The nectar is ripened into honey by inversion of the major portion of its sucrose sugar into fructose and glucose and by the removal of excess moisture. Flavour and colour are determined by the flowers from which the nectar is gathered.
Bees also collect honeydew (nectar which has been partially converted by other insects) to make honey.

To help them to locate nectar better, bees have evolved to be able to see the ultraviolet wavelengths of light. In addition, bees use polarised light, which the unaided human eye is also unable to detect, for direction finding on partly cloudy days.

An evening primrose (Oenothera biennis) flower viewed in visible (left) and ultraviolet (right) light. In ultraviolet light, nectar-guide patterns are clearly visible.

Nectar itself is a sweet, viscous secretion from the nectaries in plant blossoms, stems, and leaves. Mainly a watery solution of the sugars fructose, glucose, and sucrose, it also contains traces of proteins, salts, acids, and essential oils. The sugar content varies from 3 to 80%, depending upon such factors as flower species and soil and air conditions. Honeybees gather nectar mainly from the blossoms, and rarely gather nectars having less than 15% sugar content.

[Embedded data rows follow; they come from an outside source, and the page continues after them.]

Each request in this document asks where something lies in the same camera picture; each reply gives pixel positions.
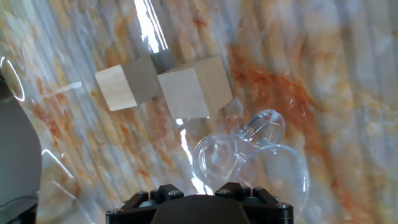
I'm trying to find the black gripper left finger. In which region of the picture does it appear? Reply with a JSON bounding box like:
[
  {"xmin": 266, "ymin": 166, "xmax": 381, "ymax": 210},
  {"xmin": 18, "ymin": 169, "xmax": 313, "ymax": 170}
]
[{"xmin": 105, "ymin": 184, "xmax": 184, "ymax": 224}]

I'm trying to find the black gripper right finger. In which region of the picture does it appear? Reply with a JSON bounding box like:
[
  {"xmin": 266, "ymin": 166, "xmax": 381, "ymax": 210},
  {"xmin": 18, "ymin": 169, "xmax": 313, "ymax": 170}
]
[{"xmin": 215, "ymin": 182, "xmax": 295, "ymax": 224}]

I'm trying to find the clear glass cup with handle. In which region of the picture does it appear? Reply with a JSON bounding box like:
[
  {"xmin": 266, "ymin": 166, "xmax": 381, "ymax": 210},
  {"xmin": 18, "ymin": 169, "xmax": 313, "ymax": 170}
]
[{"xmin": 192, "ymin": 108, "xmax": 311, "ymax": 218}]

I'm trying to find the light wooden cube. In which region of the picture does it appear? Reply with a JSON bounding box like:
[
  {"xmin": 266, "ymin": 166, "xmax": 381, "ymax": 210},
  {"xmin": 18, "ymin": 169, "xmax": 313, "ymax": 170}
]
[
  {"xmin": 94, "ymin": 55, "xmax": 160, "ymax": 112},
  {"xmin": 157, "ymin": 55, "xmax": 234, "ymax": 120}
]

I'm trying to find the orange marble pattern mat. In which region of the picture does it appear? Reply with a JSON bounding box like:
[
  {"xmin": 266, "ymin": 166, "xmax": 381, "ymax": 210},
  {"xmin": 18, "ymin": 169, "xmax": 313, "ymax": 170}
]
[{"xmin": 0, "ymin": 0, "xmax": 398, "ymax": 224}]

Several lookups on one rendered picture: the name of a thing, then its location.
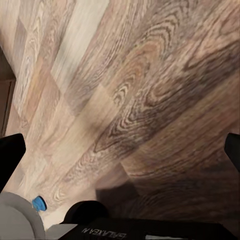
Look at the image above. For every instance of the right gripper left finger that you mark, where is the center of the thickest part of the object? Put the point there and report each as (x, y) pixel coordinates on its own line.
(12, 149)

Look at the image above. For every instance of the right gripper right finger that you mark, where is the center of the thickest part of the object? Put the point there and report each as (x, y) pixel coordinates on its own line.
(232, 149)

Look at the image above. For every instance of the sandal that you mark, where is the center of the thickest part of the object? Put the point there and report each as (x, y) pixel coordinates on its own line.
(39, 204)

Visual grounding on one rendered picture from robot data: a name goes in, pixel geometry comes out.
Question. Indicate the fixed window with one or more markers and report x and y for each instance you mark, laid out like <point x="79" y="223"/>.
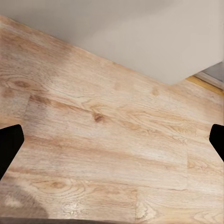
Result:
<point x="211" y="78"/>

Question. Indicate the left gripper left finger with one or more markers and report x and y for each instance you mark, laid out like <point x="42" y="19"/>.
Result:
<point x="11" y="140"/>

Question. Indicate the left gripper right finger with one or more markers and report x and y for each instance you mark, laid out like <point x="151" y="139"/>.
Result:
<point x="217" y="139"/>

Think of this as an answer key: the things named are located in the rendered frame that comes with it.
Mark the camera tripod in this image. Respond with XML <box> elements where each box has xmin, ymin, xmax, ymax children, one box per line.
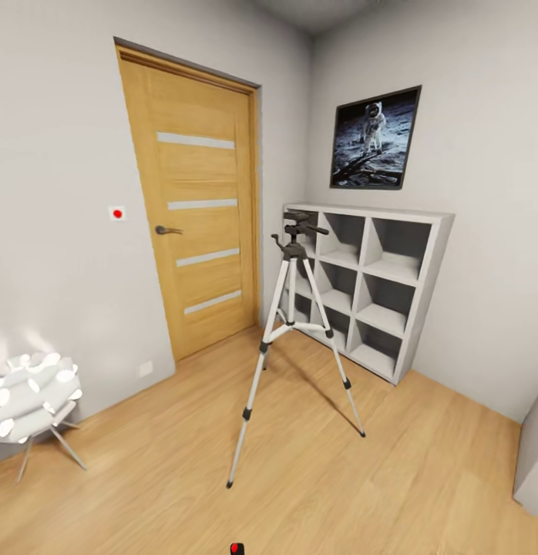
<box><xmin>226</xmin><ymin>211</ymin><xmax>366</xmax><ymax>489</ymax></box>

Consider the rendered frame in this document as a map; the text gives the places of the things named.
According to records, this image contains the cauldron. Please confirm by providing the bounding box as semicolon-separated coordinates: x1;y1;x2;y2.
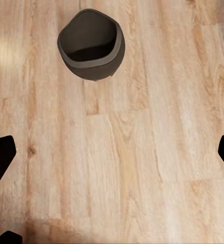
58;9;125;81

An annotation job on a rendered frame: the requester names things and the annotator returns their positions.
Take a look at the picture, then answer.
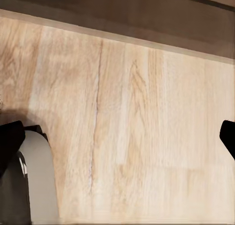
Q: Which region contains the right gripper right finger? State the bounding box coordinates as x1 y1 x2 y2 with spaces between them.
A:
219 120 235 160

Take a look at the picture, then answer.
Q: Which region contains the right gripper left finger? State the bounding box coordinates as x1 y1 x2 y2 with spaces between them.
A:
0 120 25 179

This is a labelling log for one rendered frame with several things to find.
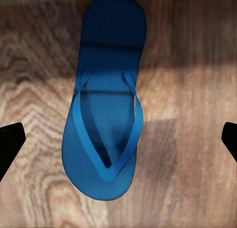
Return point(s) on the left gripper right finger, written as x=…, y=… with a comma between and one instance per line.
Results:
x=229, y=138

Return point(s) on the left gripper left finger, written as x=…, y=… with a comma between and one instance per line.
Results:
x=12, y=137

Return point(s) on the sandal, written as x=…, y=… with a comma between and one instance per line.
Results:
x=105, y=119

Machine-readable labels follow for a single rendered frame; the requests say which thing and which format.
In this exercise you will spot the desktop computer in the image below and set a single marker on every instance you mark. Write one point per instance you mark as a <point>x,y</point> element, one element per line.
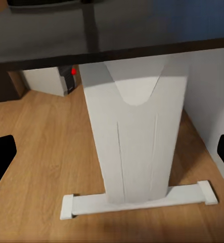
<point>59,80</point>

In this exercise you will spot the cabinet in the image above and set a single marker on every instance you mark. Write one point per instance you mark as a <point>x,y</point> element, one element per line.
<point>11,83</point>

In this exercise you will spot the desk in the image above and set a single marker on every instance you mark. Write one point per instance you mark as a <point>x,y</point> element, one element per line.
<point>134,58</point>

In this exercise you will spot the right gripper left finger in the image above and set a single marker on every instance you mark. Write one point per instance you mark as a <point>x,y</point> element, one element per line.
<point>8,151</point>

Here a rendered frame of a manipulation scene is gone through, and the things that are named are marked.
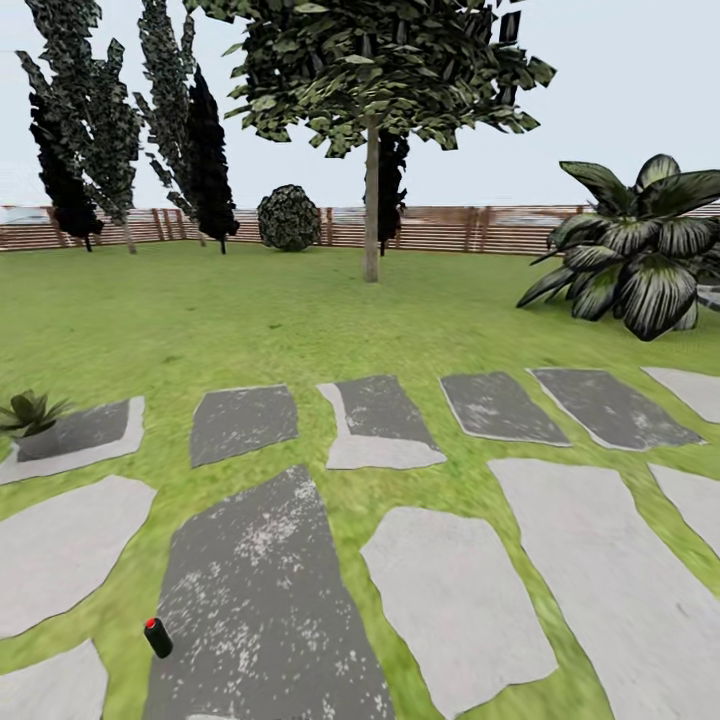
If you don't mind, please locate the insectifuge atomizer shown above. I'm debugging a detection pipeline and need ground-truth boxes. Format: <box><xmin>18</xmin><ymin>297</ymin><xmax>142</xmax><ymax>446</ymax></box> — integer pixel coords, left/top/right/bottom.
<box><xmin>144</xmin><ymin>619</ymin><xmax>172</xmax><ymax>659</ymax></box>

Honeybees also gather pollen (which they do not eat themselves but feed to their larvae) in special ‘pollen baskets’ on their rear legs. In collecting pollen, they aid fertilisation of the flower species that they collect from. The economic importance of bees is based at least as much on their role as pollinators as on honey production.
The picture on the right shows a honeybee with filled pollen baskets.

Honey is water soluble, may granulate between 10° and 18°C, and is slightly acidic (pH 3.4-6.1). The sugars make honey hygroscopic (moisture absorbing) and viscous.
Honey was almost the only source of sugar available to people in ancient times, and was valued for its medicinal benefits. It was used to make mead, a fermented beverage, and was mixed with wine and other alcoholic drinks. In Egypt it was also employed as an embalming material.
Honey is a powerful antiseptic and antimicrobial agent. This is due to the high sugar concentration plus other factors including low pH, and the presence of hydrogen peroxide, flavonoids, phenolics and terpenes.
Honey has been used medicinally since ancient times (it is mentioned in Egyptian documents, the Talmud, and the Koran), and was still used as recently as World War One. Medicinal uses include aiding in the healing of wounds and burns. By keeping a wound clean, moist, and free from bacteria and the damaging effects of oxygen, the wound can heal much more quickly.